Property	AES-256-GCM	ChaCha20-Poly1305
Type	Block cipher + GHASH	Stream cipher + Poly1305 MAC
Key Size	256 bits	256 bits
Hardware Acceleration	AES-NI (x86, ARM)	None standard (but fast in software)
Software Performance (no HW accel)	Slower	Faster
Hardware Performance	10-20+ GB/s	3-5 GB/s
Nonce Misuse Resistance	Catastrophic on IV reuse	Catastrophic on nonce reuse
Adoption	Dominant	Growing (mobile, IoT)

On devices with AES-NI (virtually all modern x86 and ARM v8 processors), AES-256-GCM is faster. On devices without hardware acceleration – older mobile devices, embedded systems – ChaCha20-Poly1305 is faster. Google enabled ChaCha20 in Chrome specifically for Android devices that lacked AES hardware support.
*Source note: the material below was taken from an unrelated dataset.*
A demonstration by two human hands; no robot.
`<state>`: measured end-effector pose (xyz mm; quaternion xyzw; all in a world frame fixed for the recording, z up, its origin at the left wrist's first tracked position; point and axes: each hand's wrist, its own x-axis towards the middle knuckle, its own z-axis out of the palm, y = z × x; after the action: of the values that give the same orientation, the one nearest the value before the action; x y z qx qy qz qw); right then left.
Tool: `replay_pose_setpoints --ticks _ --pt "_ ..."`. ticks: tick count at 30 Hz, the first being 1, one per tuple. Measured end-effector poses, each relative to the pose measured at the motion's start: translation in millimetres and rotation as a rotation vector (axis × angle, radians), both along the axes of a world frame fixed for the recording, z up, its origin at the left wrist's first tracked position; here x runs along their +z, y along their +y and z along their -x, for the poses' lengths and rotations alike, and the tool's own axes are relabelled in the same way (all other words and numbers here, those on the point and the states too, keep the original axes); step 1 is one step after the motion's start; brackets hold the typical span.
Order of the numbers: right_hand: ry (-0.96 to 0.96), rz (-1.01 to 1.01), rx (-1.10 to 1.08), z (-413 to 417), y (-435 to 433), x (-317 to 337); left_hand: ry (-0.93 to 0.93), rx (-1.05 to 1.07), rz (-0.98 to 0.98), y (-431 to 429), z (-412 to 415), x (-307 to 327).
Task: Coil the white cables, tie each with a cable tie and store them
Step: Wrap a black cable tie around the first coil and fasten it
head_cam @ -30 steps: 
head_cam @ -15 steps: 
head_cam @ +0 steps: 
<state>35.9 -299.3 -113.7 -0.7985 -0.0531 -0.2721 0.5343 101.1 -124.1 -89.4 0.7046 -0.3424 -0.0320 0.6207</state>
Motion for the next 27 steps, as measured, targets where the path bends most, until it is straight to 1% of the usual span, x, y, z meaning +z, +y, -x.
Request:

For browser-based applications using the Web Crypto API, AES-256-GCM is the natural choice: it is universally supported, hardware-accelerated, and the API provides a clean, hard-to-misuse interface.

Why GCM Matters for Zero-Persistence Architecture

The combination of properties in AES-256-GCM – speed, authenticated encryption, browser-native support, hardware acceleration, and resistance to partial decryption – makes it uniquely suited to zero-persistence architectures where privacy is enforced by cryptography rather than policy.

Consider the Stealth Cloud message flow: a user’s prompt is encrypted client-side with AES-256-GCM before it leaves the browser. The server processes encrypted payloads. The response is re-encrypted before transit. At no point does an unencrypted message exist outside the user’s device. This is not a feature bolted onto an existing architecture – it is the architecture itself.

Traditional cloud providers encrypt data at rest with AES-256, but they hold the keys. Their encryption protects against external attackers, not against the provider itself. The distinction between provider-managed encryption and client-managed encryption is the distinction between a privacy policy and a mathematical guarantee. One can be changed with a terms-of-service update. The other cannot.

The Stealth Cloud Perspective

AES-256-GCM is the load-bearing encryption primitive of modern privacy infrastructure – fast enough to encrypt every byte in real time, strong enough to resist every known attack including quantum search, and natively available in every browser without plugins or dependencies. Stealth Cloud builds on this foundation by ensuring the encryption keys never leave the client, transforming AES-256-GCM from a transit protection mechanism into a zero-knowledge architecture where the server is cryptographically excluded from accessing user data.